Successful career progression isn’t a result of simply working hard and putting in the hours. It’s also about being noticed.

Caroline Black
Editorial Director

CB: Successful career progression isn’t a result of simply working hard and putting in the hours. It’s also about being noticed: so greeting people, deputising for people, speaking up in meetings. Being positive about the organization, colleagues, and other departments helps. Look to mentors and create networks

LF: Find a mentor – someone who is already in the kind of position that you aspire to. They can advise you on the skills you need to develop, point you towards opportunities, and give you advice about how to succeed in the workplace. I’ve provided mentoring to women (and men) who have got in touch with me without any previous introduction, e.g. through LinkedIn. One of them is now in my team.
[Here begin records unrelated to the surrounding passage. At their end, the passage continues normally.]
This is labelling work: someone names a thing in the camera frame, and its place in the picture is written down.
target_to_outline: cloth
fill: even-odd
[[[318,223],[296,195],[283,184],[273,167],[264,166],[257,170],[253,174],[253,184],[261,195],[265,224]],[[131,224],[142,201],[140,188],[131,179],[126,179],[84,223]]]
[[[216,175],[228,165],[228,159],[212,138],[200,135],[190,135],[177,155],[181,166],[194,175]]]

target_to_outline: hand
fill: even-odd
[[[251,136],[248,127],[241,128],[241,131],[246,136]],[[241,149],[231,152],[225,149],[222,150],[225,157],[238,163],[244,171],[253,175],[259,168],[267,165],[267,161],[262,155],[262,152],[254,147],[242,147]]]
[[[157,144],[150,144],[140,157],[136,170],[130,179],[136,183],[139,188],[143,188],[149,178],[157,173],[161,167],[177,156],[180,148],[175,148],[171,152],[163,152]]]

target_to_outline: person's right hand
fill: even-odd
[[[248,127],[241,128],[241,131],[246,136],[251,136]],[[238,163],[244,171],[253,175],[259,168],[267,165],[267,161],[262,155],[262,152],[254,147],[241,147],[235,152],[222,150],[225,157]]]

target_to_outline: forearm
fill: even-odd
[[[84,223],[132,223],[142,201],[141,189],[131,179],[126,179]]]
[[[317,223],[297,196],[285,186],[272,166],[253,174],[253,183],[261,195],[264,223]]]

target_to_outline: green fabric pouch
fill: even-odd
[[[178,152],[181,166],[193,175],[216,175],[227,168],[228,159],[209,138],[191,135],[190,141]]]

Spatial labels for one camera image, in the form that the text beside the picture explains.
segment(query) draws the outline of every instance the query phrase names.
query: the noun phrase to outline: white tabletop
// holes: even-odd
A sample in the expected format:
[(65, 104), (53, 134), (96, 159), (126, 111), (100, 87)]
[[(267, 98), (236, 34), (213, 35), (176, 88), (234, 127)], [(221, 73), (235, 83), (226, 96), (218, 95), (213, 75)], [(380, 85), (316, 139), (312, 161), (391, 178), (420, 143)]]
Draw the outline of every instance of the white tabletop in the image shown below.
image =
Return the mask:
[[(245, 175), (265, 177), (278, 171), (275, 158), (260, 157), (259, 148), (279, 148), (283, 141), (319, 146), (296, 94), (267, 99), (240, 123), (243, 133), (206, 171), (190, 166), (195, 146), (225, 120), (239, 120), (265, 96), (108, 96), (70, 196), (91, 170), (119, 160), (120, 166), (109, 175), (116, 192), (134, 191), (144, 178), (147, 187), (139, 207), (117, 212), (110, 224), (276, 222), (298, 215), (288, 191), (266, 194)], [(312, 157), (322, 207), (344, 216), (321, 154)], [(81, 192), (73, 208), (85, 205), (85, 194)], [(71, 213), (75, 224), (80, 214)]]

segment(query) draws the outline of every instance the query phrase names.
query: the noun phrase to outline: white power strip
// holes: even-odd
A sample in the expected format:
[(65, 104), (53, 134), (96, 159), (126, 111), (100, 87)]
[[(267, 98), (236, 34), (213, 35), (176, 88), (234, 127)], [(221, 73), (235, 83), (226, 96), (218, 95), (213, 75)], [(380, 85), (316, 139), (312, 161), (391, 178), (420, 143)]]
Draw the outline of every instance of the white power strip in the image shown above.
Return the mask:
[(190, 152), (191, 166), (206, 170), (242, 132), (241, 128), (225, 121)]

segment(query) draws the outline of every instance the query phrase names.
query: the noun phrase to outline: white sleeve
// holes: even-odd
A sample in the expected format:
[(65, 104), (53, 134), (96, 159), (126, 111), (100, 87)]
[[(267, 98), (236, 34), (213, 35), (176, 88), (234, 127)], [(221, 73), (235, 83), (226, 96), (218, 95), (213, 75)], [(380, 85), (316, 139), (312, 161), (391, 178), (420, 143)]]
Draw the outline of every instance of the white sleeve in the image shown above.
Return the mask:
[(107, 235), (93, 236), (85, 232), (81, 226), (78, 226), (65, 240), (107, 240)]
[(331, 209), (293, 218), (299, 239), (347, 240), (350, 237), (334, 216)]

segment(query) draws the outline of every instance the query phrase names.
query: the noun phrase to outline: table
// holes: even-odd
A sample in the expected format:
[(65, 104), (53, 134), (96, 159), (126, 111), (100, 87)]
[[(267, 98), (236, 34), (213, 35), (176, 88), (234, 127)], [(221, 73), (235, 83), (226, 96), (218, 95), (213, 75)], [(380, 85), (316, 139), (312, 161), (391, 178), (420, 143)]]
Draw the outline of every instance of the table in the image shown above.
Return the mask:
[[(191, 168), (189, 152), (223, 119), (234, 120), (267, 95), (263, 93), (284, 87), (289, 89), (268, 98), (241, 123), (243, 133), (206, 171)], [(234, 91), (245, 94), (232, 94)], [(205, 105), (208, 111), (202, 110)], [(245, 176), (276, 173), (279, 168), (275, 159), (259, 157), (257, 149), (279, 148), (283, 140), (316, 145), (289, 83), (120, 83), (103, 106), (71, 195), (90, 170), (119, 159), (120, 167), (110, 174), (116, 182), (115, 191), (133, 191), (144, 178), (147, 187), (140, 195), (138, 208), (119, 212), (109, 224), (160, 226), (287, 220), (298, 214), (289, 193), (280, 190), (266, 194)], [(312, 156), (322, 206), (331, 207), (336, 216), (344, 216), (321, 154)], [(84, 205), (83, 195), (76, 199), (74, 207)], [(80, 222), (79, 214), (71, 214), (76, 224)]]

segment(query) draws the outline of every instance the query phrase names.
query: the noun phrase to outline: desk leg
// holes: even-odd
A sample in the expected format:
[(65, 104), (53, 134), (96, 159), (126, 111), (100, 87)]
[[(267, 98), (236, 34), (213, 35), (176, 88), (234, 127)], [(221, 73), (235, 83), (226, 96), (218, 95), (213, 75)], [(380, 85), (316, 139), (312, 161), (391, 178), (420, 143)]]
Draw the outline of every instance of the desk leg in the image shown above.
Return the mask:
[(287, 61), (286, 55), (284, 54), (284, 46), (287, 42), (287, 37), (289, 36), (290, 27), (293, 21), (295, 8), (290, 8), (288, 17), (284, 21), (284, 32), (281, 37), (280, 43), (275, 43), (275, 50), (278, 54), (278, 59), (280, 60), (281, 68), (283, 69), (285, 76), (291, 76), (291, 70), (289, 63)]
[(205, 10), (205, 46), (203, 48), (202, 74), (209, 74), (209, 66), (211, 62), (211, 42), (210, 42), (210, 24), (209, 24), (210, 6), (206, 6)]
RF: Publishing may seem male dominated at the top, as is the case in many industries but you can build your own networks. I have a couple of mentors I go to for advice, and a network of women friends and contacts in similar positions both in publishing and elsewhere. I know I can discuss difficult issues with them and I benefit from their knowledge and guidance.

Be open

JAC: Take feedback graciously. This ties into having an open mind on what you can learn. Other people’s perceptions of you matter – above, around and below you on the hierarchy – and will impact how you  progress.

CB: Be open to change and make it work, whatever your initial personal reservations.

Find the right fit

JAC: Find the right company. There are still plenty of stuffy, old fashioned companies that are full of old boy networks. It doesn’t mean you can’t work there, but learn what you can from them and don’t get stuck. Move on if you need to, to avoid being left in a junior position just because you’re a female. Equally though, junior positions are needed to learn the ropes, and you’ll probably be a better manager/leader if you are confident you know what you are doing.

Finding a company that can accommodate this flexibility is important.

Elizabeth Moylan
Senior Editor for Research Integrity

EM: I started work at BioMed Central as a full-time in-house Editor managing peer review on a range of journals but in subsequent years I was able to continue under part-time employment with various roles. Finding a company that can accommodate this flexibility is important – BioMed Central should be praised for its leadership in this area in promoting flexible working hours. I was able to keep working but also juggle the demands of a young and growing family.

RF: Publishing is a dynamic industry that is changing and innovating at the same pace as technological change. There are lots of opportunities so see them as that rather than feeling overwhelmed by the range of options.

Seek out opportunities

LF: Get experience that is relevant to leadership skills early on in your career, e.g. through offering to help with training of a new team member or taking ownership of a project.

RF: Try things out – get some work experience, or shadow someone in the industry if you can. Lots of publishers will be able to offer this kind of practical experience, or you can ask people who are already in the kinds of positions you aspire to for their thoughts on how to pursue your career.

CB: Seek out and embrace opportunities for team working, internal networking and management. When opportunities to supervise others arise, accept that management is a priority, not something that gets in the way of your own job. It’s also not about checking other people’s work, telling them what to do, and helping when they are busy, but about coaching and empowering, and facilitating the progress and profile of your team members.